A number of noted prolife activists have weighed in on both sides of the issue. Some have encouraged parents to use and demand nothing less than morally acceptable vaccines [6]. While others like Jack Wilke, M.D., former National Right to Life Committee president and Bernard Nathanson, M.D., prolife activist and creator of "The Silent Scream" have opined that using the vaccines is morally allowable [7,8].

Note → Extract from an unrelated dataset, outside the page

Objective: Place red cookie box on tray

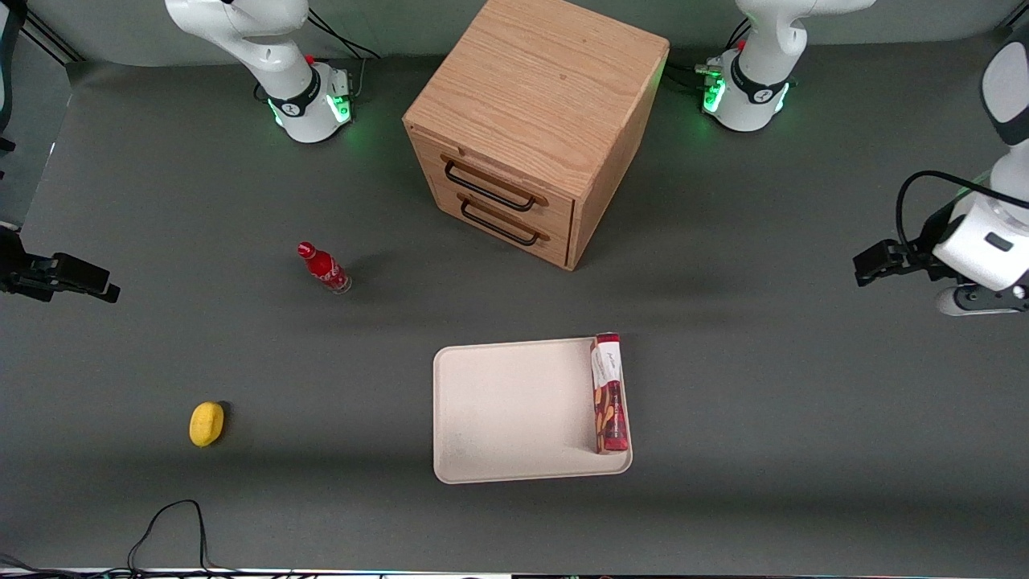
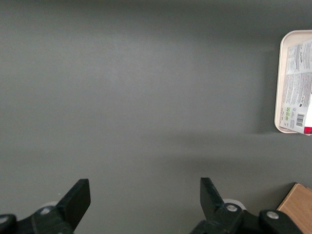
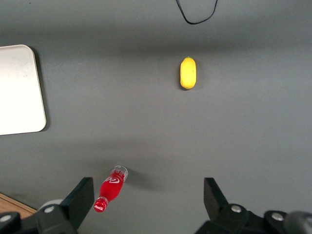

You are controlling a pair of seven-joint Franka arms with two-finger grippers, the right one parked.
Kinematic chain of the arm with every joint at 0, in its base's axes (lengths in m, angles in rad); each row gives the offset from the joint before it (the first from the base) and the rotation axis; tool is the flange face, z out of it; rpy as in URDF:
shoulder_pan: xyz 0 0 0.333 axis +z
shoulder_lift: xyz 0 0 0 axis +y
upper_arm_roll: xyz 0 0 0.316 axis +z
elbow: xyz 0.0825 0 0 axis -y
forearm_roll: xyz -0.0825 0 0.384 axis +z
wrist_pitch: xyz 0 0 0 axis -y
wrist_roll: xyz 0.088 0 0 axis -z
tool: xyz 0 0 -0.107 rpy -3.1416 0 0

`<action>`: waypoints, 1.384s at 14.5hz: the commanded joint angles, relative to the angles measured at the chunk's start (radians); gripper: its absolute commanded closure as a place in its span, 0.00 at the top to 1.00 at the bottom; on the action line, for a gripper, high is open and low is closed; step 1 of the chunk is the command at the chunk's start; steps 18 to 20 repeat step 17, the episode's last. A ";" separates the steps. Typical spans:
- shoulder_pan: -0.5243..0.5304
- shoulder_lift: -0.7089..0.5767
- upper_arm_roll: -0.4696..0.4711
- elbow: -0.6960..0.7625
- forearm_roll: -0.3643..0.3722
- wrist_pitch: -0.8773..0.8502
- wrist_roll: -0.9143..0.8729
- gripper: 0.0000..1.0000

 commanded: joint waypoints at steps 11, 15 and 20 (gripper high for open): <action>-0.024 -0.023 0.036 0.031 -0.047 -0.086 0.019 1.00; -0.023 -0.025 0.040 0.043 -0.066 -0.120 0.053 1.00; -0.024 -0.025 0.040 0.045 -0.066 -0.123 0.051 1.00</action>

What is unanimous among all commentators on the subject is that everyone ought to know of the facts surrounding the vaccines, and prolife citizens should make an effort to persuade - even pressure - vaccine producers to eliminate their tainted products in favor of ethically acceptable products.
Vaccines & Bioterrorism
An additional concern related to vaccine use is the post-September 11 concern about bioterrorist threats using agents such as Anthrax or Smallpox. President Bush has ordered the mass production of Smallpox vaccines, and vaccination for himself and most military personnel. In the event of an attack using Smallpox, large numbers of the public would be able to access a protective vaccination. As part of the initial order for millions of doses of Smallpox vaccine to be created, 50,000 doses of Acambis 1000 (abortion tainted) were secured. When the abortion connection was brought to HHS Secretary Tommy Thompson, he instructed that the additional millions of doses to be created should use either Acambis 2000 (abortion free) or possibly a European vaccine that is also abortion free. Thus, out of tens of millions of doses of Smallpox vaccine to be created, utilized, or stored, less than 1/10 of 1% will be the abortion tainted version.